Okay. I might as well tell you now that i'm not exactly in the best mood...i should proly save this post for tomorrow...but i have got to post now.
Here goes... There is this girl that i now. And quite frankly she irritates the snot out of me. We used to be so close...but now. i really can't stand her. She copies everything i do. If i like one thing...then she decides she likes it even if she has no idea what it is. If i decided i like a certain style of dress or music, or even behavior...she decides thats what she wants as well. She has even "stolen" my friends from me. Sounds a bit elementary skool, ne? She met a few of my friends and just kinda took over for me, and now they still keep in touch with her...and not me. ^^,
I'm sure that there have many oppurtunities for me to tell her this. But i can't...because i have no idea what to say. But it has gotten to the point, that i don't even want to be around her anymore, let alone look at her. I feel like i'm drowning in my own being.

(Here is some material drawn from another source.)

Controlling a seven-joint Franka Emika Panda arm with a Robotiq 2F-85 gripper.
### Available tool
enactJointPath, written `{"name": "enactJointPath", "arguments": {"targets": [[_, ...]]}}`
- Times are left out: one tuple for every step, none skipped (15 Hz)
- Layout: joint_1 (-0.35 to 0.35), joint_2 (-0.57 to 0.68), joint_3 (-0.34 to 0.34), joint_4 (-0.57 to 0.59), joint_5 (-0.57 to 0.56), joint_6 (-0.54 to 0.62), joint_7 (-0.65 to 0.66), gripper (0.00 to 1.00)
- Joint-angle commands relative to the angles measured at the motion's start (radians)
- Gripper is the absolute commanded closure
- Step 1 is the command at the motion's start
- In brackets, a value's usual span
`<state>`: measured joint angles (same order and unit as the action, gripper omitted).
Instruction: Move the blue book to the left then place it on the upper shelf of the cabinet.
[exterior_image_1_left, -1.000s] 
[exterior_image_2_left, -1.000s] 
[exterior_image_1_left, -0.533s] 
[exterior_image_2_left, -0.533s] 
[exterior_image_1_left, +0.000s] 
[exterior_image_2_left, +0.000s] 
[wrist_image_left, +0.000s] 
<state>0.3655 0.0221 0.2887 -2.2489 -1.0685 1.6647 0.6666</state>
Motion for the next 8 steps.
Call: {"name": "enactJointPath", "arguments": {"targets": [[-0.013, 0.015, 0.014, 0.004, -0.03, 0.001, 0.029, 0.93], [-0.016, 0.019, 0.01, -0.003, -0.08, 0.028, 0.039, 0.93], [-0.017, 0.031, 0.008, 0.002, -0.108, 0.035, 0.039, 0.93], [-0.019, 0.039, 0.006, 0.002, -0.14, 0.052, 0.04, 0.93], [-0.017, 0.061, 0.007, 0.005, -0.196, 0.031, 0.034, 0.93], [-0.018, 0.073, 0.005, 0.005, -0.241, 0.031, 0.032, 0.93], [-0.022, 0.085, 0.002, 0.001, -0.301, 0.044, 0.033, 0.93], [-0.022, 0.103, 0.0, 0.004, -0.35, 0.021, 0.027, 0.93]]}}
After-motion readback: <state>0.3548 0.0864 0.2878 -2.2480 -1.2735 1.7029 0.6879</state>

People say that i'm different for a reason. Because i am. I do not choose to intentionally be as weird as possible. I just don't like what others would call normal. So it is strange for me to have a little carbon copy of myself walking around with me.
Yes i realize some may call this "admiration". But there is a fine line between "admiration" and "losing yourself". I say this because, what she does, i do not consider admiration, i consider it to be what i call "wearing a mask of someone else's face." She may like some of the things i do, but does she really have to duplicate exactly what i do and say? even some of my mannerisms?
i really just needed to vent i suppose. But seriously...its gotten to the point that it pisses me off. And she needs to be her own person. And the sad part is... i bet she has no idea i'm talking about her.